I have a table like this:
id | P | C | A | B |
---|---|---|---|---|
1 | 100 | 3 | a1 | b1 |
2 | 101 | 3 | a2 | b2 |
3 | 102 | 3 | a3 | b3 |
4 | 103 | 3 | a4 | b4 |
5 | 100 | 4 | a5 | b5 |
6 | 101 | 4 | a6 | b6 |
7 | 102 | 4 | a7 | b7 |
8 | 103 | 4 | a8 | b8 |
I want to get a new transposed structure like this:
P | _3A | _3B | _4A | _4B |
---|---|---|---|---|
100 | a1 | b1 | a5 | b5 |
101 | a2 | b2 | a6 | b6 |
102 | a3 | b3 | a7 | b7 |
103 | a4 | b4 | a8 | b8 |
As you can see ,new field names have been extracted from C field in the original table.

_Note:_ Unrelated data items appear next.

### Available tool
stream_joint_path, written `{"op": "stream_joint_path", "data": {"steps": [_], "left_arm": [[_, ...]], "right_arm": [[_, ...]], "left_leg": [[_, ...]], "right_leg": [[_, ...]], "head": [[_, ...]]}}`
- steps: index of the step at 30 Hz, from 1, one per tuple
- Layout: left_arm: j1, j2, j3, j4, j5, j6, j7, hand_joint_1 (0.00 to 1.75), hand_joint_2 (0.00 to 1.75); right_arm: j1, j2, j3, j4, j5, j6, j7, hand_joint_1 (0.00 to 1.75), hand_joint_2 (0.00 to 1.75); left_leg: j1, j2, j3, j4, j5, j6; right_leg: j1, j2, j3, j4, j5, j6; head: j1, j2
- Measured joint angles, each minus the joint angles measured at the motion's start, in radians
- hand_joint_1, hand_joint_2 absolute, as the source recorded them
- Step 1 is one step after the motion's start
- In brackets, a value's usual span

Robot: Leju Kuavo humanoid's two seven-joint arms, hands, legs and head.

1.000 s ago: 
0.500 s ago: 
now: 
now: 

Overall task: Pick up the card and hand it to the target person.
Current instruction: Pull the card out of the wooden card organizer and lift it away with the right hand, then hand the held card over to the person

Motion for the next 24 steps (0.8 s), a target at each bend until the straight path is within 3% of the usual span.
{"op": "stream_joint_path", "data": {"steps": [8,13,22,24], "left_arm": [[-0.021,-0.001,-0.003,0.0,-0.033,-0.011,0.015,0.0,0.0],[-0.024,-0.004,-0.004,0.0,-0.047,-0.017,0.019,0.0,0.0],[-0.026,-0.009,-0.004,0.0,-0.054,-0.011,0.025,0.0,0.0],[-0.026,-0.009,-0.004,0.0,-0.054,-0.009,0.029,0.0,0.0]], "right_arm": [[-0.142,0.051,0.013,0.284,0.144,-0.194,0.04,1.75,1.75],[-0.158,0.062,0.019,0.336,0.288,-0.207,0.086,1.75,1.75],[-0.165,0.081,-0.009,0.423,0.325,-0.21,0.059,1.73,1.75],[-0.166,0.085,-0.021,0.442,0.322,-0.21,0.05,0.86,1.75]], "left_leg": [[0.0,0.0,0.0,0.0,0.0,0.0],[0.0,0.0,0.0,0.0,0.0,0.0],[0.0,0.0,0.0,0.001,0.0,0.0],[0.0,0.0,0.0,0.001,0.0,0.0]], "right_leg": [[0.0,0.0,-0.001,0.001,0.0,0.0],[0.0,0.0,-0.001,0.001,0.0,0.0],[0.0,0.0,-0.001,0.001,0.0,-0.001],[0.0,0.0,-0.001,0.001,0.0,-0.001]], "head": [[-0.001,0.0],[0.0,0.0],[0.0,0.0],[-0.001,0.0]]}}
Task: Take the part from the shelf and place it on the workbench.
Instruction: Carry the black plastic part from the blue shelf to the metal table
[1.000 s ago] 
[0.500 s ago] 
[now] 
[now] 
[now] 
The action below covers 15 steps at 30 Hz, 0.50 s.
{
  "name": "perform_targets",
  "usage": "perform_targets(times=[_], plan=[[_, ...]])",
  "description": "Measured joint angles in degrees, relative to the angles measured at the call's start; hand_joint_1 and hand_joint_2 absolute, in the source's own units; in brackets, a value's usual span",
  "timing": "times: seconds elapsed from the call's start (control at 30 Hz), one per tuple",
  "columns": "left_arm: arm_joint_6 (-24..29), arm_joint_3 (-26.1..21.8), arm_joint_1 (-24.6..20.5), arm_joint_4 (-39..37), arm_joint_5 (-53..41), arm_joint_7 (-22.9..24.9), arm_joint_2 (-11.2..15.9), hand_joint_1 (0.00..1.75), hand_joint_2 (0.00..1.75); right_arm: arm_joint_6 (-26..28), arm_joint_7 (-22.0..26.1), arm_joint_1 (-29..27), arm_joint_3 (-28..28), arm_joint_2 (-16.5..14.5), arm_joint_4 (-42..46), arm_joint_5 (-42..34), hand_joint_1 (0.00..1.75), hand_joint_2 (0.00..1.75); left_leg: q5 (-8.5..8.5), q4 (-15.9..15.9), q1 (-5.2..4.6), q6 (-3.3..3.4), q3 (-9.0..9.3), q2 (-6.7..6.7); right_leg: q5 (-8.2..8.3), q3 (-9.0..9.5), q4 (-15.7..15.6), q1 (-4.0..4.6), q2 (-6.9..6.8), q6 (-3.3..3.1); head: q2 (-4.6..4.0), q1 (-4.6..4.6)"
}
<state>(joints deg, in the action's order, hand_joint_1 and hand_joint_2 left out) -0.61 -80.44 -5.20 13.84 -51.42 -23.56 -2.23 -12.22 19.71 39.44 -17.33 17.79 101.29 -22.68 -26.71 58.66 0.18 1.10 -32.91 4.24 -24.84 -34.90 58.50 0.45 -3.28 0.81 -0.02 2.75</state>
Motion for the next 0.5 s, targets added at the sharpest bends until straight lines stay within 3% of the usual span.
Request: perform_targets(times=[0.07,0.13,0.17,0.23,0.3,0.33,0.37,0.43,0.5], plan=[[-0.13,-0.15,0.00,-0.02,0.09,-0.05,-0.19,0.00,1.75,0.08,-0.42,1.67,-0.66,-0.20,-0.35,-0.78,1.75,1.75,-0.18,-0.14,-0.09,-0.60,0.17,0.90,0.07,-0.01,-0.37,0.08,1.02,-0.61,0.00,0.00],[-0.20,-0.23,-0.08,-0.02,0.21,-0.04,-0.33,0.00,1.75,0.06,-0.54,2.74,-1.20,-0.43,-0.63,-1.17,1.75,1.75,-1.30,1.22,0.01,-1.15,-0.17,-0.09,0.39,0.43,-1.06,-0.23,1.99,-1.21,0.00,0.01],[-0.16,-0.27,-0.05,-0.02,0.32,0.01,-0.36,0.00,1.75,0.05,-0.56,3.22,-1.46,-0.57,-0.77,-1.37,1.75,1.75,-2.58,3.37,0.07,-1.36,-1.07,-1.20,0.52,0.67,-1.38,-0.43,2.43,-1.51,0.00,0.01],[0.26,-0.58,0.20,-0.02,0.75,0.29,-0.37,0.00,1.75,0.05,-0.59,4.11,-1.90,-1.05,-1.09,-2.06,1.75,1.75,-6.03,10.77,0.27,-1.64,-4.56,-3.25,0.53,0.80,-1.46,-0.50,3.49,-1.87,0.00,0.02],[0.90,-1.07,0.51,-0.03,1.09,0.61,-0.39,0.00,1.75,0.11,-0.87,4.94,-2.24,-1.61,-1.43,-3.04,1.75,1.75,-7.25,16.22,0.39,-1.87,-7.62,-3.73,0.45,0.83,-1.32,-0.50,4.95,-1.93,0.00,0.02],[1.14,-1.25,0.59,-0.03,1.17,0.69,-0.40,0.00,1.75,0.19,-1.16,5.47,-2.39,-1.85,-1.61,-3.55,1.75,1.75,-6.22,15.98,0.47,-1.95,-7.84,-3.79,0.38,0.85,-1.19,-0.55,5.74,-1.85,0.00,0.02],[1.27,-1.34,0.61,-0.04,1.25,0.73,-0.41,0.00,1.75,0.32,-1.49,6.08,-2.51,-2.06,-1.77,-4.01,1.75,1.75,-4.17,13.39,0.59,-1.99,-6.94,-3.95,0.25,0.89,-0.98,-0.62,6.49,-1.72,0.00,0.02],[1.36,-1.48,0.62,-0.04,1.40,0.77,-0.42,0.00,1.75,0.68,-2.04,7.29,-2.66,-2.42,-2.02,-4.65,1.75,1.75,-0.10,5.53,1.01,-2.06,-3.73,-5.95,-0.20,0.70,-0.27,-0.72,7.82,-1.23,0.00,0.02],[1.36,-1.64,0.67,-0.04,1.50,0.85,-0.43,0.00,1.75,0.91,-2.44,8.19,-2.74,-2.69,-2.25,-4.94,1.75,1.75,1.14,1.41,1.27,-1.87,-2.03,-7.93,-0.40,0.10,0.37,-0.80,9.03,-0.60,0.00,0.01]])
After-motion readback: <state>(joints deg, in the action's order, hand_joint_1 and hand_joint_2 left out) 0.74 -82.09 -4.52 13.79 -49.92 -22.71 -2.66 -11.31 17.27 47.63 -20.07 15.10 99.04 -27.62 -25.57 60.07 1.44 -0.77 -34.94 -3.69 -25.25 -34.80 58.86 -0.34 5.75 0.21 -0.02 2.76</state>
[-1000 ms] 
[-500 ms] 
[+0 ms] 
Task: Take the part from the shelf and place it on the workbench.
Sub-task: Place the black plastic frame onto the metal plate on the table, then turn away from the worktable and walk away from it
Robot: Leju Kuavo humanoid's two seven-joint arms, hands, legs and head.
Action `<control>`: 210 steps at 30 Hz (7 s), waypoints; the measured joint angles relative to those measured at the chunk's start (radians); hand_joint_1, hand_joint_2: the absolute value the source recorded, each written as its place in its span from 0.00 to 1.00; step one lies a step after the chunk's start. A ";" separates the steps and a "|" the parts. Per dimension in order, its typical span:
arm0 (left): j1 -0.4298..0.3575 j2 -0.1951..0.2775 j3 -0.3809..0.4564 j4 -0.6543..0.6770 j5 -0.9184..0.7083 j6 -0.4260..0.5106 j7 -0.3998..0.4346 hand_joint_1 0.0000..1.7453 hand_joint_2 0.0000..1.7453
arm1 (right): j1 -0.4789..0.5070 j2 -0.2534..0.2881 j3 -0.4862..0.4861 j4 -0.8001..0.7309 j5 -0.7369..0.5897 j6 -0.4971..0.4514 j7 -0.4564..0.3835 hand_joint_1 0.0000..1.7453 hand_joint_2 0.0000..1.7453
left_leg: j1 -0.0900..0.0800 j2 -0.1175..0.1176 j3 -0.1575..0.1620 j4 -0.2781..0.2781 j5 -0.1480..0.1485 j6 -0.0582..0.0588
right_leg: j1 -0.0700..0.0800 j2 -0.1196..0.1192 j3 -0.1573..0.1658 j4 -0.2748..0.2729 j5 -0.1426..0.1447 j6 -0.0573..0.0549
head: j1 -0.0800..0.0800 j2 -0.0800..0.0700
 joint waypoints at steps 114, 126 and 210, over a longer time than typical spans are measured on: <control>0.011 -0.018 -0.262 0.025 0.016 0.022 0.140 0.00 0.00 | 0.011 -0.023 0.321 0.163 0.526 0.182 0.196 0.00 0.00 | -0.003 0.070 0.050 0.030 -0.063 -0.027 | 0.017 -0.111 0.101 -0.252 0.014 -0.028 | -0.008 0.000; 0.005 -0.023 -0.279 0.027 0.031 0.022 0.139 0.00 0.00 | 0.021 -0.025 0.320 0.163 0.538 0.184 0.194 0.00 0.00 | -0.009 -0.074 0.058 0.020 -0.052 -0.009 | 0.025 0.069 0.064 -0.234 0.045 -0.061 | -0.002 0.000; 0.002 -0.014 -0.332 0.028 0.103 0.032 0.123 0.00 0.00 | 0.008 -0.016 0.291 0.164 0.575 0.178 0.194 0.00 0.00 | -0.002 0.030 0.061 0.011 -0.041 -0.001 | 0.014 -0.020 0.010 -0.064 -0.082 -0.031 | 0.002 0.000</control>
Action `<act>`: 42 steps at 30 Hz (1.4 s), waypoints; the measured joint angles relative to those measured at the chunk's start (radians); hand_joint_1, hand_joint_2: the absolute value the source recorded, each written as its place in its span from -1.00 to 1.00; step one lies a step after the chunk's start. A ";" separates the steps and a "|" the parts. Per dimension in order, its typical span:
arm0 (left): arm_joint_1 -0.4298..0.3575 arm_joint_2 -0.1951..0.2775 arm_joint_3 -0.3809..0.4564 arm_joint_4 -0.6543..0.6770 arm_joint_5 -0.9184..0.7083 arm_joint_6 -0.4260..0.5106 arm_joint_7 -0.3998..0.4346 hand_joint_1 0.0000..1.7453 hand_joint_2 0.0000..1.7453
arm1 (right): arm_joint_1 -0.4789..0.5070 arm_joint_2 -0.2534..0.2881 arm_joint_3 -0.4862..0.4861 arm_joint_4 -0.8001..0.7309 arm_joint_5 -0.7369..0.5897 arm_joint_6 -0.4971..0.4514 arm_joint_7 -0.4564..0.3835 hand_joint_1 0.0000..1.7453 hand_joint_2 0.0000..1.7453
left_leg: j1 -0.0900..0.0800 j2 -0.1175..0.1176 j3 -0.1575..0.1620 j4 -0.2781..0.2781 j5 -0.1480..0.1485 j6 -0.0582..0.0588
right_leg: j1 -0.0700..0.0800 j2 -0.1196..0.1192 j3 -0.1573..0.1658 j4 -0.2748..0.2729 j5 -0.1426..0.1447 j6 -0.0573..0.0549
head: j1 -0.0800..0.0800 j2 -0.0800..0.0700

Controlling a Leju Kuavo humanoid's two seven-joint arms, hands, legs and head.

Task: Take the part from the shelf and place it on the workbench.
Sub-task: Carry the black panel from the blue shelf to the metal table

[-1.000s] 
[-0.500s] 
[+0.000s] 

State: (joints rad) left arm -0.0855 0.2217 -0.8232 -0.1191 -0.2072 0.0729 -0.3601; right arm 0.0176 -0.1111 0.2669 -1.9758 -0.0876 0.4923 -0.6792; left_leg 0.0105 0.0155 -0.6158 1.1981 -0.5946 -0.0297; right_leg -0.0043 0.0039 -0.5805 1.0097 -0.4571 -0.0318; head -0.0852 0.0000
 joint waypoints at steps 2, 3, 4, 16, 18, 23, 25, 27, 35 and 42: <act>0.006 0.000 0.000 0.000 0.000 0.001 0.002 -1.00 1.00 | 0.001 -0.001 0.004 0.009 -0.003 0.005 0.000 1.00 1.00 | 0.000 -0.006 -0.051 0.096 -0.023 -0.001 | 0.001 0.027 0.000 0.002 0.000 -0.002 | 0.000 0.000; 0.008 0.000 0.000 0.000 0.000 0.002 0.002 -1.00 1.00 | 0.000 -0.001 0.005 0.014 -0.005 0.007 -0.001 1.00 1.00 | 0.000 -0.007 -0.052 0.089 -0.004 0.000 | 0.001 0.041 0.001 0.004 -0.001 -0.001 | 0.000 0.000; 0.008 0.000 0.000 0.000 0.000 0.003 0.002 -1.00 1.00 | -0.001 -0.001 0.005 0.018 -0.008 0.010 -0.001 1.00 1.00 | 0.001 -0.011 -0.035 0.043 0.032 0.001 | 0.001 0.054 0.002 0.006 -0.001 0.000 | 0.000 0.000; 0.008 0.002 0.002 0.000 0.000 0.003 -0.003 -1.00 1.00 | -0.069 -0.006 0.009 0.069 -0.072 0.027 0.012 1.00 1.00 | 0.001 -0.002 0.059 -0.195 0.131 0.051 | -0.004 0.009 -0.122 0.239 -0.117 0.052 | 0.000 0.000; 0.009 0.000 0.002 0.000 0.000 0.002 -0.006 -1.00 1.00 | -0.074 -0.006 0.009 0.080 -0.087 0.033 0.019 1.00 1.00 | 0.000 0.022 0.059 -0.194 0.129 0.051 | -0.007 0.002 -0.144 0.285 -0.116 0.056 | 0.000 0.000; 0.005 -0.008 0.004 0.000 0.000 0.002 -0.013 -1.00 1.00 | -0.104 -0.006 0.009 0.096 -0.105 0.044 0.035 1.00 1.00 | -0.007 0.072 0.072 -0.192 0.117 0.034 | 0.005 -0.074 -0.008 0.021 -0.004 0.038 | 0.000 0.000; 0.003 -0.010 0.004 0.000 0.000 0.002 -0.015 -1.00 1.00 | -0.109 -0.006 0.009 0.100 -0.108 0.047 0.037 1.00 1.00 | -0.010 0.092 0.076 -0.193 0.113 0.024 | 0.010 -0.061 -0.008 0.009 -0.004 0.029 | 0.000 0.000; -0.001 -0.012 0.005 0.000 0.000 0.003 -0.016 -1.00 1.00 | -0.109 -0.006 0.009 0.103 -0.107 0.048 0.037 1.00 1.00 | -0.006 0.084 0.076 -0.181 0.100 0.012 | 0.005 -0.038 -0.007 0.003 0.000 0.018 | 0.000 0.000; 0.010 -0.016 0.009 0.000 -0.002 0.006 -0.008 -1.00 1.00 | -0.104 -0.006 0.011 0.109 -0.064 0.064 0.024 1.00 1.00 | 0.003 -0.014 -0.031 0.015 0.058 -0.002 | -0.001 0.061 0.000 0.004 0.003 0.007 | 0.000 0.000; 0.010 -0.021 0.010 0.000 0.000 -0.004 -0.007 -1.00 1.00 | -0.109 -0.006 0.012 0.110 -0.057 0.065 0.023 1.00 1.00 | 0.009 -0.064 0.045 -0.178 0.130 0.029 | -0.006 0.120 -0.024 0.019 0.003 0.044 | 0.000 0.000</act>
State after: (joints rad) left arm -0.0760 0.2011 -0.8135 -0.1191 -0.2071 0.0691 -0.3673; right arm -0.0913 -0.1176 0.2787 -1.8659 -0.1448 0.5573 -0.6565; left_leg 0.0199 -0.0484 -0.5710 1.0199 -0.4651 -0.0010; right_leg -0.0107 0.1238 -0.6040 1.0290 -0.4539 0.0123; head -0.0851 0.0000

Is there any way to do this using SQL?
Postgres has some advanced functionality in terms of arrays and crosstab
. However, a database independent way of doing this is by using aggregation:
select t.p,
max(case when c = 3 then a end) as a3,
max(case when c = 3 then b end) as b3,
max(case when c = 4 then a end) as a4,
max(case when c = 4 then b end) as b4
from atable t
group by t.p;
This will work in both SQLite and Postgres (and just about any other database).